Suzi Quatro in der Alten Oper Frankfurt: Sensationell unverdrossen

Suzi Quatro beweist in der Alten Oper ihre Glamrock-Qualität.
Die Popgeschichtsschreibung hat Suzi Quatro lange Zeit eher mit spitzen Fingern angefasst. Glamrock: da gab es den Zweig für den gehobenen Anspruch um T. Rex, David Bowie und Roxy Music – der strikte Simplizismus des „Lower Glam“ um Slade, The Sweet und eben Suzi Quatro zählte da nicht viel. Eine Revision findet erst allmählich statt. Sie habe, hat Quatro vor ein paar Jahren in einem Interview gesagt, „den Frauen Eier gegeben“.
Die Ikonografie ihrer Plattencover ließ keinen Zweifel daran, dass sie in ihrer (mit Männern besetzten) Band der „Leader of the Gang“ war. Nicht umsonst nannte der im März verstorbene Medientheoretiker Peter Weibel die in Detroit geborene Ledermacha, die von England aus Karriere machte, als eine der erfolgreichsten Musikerinnen der siebziger Jahre, mit Blick auf den Wechsel der Frau in der Rockmusik „von passiv zu aktiv“ in einem Atemzug mit Patti Smith.
Man braucht sie nicht gleich zur Urmutter der Riot Grrrls zu stilisieren, ein Vorbild aber ist sie gewesen für viele She-Punks und New-Wave-Musikerinnnen, von Joan Jett von den Runaways bis Chrissie Hynde von den Pretenders. Und Tina Weymouth von den Talking Heads hat sich erklärtermaßen von Quatros Bassspiel inspirieren lassen, das seinerseits wiederum vom Bass auf Motownaufnahmen beeinflusst ist.
„Ehrliche Rockmusik“
Nach Jahrzehnten der Neverending Tingeltour füllt Suzi Quatro wieder die großen Säle, wie nun die Frankfurter Alte Oper, im fünfzigsten Jahr nach ihrem Hitdebüt mit „Can the Can“. Das Konzert war durch und durch erwartbar. Ein Aufhorchen lassendes Spätwerk ist Quatro bislang nicht geglückt. Die Nummern von dem Comeback-Album „No Control“ (2019) – mit Platz 28 beste Chartplatzierung in Deutschland seit 1974 – sowie „The Devil in Me“ (2021) reißen nicht groß was.
„Ehrliche Rockmusik“ hätte man das in den siebziger Jahren genannt. Die neueren Songs stellen aber im Volldampf – achtköpfiges Ensemble mit Memphissoulbläsern und Backgroundsängerinnen – des Konzerts auch keine Durchhänger dar. Mit ihrer Konzertfassung von „Rockin‘ in the Free World“ allerdings hätte Quatro keine Chance auf eine Platzierung in einer Allzeit-Bestenliste der Neil-Young-Coverversionen.

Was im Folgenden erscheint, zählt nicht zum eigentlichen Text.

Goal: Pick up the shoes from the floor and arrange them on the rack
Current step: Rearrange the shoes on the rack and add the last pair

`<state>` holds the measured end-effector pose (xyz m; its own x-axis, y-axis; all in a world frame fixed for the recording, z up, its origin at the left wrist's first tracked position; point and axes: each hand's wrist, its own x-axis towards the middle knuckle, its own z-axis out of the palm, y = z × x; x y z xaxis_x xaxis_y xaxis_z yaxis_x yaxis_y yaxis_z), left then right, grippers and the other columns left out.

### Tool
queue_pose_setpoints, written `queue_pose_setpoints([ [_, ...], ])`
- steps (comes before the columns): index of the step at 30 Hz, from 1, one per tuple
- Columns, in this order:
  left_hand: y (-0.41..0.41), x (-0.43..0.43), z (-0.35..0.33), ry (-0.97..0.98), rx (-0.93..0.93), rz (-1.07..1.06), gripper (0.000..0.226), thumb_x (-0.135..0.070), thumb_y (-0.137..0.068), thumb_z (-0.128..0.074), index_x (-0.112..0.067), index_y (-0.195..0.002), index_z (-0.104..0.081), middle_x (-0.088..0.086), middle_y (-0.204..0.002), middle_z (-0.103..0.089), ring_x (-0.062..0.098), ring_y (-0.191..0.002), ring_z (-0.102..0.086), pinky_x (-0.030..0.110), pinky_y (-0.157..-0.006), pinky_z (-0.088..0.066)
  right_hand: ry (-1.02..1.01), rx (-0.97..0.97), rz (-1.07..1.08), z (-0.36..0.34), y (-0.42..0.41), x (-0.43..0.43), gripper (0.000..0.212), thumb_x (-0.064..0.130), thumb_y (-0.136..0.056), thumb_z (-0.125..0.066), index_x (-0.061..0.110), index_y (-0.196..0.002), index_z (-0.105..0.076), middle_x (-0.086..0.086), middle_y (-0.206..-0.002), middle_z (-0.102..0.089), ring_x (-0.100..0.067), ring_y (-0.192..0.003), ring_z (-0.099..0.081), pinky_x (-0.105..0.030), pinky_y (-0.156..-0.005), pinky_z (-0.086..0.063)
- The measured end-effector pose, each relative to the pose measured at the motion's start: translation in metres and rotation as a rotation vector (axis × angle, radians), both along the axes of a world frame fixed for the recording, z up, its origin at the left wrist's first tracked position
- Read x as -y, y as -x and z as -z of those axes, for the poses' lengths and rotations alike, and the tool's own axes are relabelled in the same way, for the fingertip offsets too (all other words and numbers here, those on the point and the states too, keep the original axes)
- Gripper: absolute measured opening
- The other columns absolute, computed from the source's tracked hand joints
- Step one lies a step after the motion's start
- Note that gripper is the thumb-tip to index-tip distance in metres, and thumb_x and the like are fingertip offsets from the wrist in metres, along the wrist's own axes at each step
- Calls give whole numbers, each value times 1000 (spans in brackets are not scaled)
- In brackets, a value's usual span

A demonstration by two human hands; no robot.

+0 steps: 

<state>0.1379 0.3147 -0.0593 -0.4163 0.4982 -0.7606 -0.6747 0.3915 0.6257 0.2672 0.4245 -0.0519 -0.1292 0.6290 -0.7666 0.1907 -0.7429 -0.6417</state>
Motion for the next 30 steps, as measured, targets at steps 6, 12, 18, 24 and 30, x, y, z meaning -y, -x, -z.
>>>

Klarerweise wird in den zweieinhalb Stunden (mit Pause, Leder-Jumpsuit erst danach) nichts ausgelassen, Suzi Quatro versteht sich darauf, ihr gutes Dutzend Hit-Heuler zu zelebrieren. Sie strahlt eine immergute Laune aus. Eine ausgefuchste Bühnenprofessional, deren Movens es ist, den Fans zu geben, was sie wollen. Ausgerechnet die ins Hysterische getriebenen Höhenspitzen, seinerzeit ihre gesangliche Attraktion, bleiben eher aus. Das charakteristische exzessive Fauchen im Refrain von „Your Momma Won’t Like Me“ (1975) ist durch – Auweia! – gesprochene Lautworte ersetzt.
Mit gewissen Altersabstrichen ist nun aber einmal zu rechnen. Wie auch immer: Suzi Quatro wirkt sensationell unverdrossen – in Summe fern der Peinlichkeit.